How to build tests

This page is about writing a new test, by hand or with an LLM. For running the existing suite see Testing suite.

Decision tree: which marker?

The marker is the load-bearing decision. CI runs -m unit on every push and -m "(unit or smoke or integration) and not slow" nightly; an unmarked test is invisible to CI. Pick the strictest marker the test fits.

Use ...	When ...
`@pytest.mark.unit`	< 100 ms, no real solver call. EOS helpers, config validators, mixing math, melting-curve evaluation, JAX-vs-numpy parity on a single point, isolated branch coverage with mocked density.
`@pytest.mark.smoke`	One full-solver call at 1 \(M_\oplus\) that finishes in seconds. Verifies the whole code path runs end to end at relaxed tolerance.
`@pytest.mark.integration`	Full-solver call against a published-reference comparison (Zeng+2019 mass-radius, Seager+2007 density profile, PALEOS rocky 1 + 5 \(M_\oplus\)).
`@pytest.mark.slow`	Composition grids, tolerance-convergence studies, anything that takes minutes per test. Manual only.

Tests covering more than one tier (e.g. an integration test that also exercises a unit-tier helper) carry a single marker matching the dominant runtime.

Choosing a file

Naming convention: test_<module>_<aspect>.py, lower-snake, one module per file where possible.

Situation	Where the test goes
New unit test for an existing module	`test_<module>.py` if it exists, else create it.
Branch-coverage test for a hard-to-reach path	`test_<module>_branches.py` (matches `test_eos_dispatch_branches.py`, `test_paleos_unified_branches.py`, ...).
Failure-mode test (raises, validation errors)	`test_<module>_failures.py` (matches `test_eos_dispatch_failures.py`).
Smoke / integration solver test	`test_<scenario>.py` (matches `test_MR_rocky.py`, `test_Seager_water.py`).
Regression for a fixed bug	Add to the closest existing file; do not create one regression file per bug.

Float comparisons

Always pytest.approx, never ==.

assert result == pytest.approx(expected, rel=1e-6)

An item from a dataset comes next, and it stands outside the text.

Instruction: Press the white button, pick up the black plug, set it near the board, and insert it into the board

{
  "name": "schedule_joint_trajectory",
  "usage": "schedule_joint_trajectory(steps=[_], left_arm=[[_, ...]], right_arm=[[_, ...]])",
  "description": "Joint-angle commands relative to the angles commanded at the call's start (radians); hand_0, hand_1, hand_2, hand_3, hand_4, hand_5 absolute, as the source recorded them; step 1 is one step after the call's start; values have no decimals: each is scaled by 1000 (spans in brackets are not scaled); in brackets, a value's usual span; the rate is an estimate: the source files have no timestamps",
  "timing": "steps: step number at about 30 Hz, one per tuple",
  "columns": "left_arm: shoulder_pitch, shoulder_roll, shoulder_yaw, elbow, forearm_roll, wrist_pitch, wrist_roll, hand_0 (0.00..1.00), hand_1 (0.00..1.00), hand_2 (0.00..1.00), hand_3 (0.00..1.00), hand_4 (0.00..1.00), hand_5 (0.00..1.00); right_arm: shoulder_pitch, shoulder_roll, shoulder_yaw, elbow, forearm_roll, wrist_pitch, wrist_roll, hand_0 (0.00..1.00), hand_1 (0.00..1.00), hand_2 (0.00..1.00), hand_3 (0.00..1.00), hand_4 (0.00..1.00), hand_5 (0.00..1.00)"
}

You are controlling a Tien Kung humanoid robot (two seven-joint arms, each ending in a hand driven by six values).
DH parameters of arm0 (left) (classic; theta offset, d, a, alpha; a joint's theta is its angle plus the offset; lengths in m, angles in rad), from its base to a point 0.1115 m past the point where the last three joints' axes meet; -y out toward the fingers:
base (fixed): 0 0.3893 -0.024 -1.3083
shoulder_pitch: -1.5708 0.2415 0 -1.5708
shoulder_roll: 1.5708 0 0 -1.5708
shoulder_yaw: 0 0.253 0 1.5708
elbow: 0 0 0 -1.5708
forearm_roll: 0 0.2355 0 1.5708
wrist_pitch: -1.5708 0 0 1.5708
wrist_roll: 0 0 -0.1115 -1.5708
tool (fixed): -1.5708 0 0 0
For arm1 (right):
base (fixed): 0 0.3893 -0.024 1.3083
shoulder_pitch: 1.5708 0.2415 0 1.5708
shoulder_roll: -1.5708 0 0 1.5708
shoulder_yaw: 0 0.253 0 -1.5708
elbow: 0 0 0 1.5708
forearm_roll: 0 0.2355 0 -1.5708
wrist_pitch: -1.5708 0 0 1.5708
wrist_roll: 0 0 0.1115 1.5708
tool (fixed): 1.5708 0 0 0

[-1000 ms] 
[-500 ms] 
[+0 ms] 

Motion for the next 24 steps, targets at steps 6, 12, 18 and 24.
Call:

Choose the tolerance to match the physics, not the implementation: a well-converged structure ODE matches Zeng+2019 to ~3 % at 1 \(M_\oplus\), not 1e-9. State the chosen tolerance with a one-line comment naming the source or the limiting factor.

Fixtures

Fixture	Use when ...
`zalmoxis_root`	The test reads or writes a path under the repo root; skip-if-unset behaviour is automatic.
`cached_solver`	The test triggers a full rocky or water solver run; identical parameter combinations within a file share one cache hit.

Adding a new fixture: put it in tests/conftest.py if it is shared across files; keep it module-local otherwise. Session-scope only when the fixture is genuinely expensive to build (table loaders, solver calls).

Reference values

Every reference value asserted by a test must come from a primary source cited inline. Examples:

# Zeng+2019 mass-radius for 1 M_E rocky at CMF=0.325 (their Eq. 2 fit).
assert R_calc == pytest.approx(R_zeng, rel=3e-2)

# Stacey 2008 Earth CMB temperature: 4500-6000 K at 136 GPa.
assert 4500.0 <= T_cmb <= 6000.0

Do not "guess" a tolerance from a previous run. If you do not have a reference, the test belongs in the unit tier with a synthetic input whose expected output you can derive analytically.

Mocking EOS

Mocking is appropriate when:

The test isolates a non-EOS component (the ODE integrator, the mass-radius solver, a config validator) and EOS evaluation is a confounder.
The point of the test is the analytic limit (constant density, polytropic).

Mocking is not appropriate when the test is meant to verify EOS-table-dependent physics (mushy-zone width, phase routing, binodal suppression). For those, exercise the real PALEOS or Seager paths through the cached_solver or a direct call.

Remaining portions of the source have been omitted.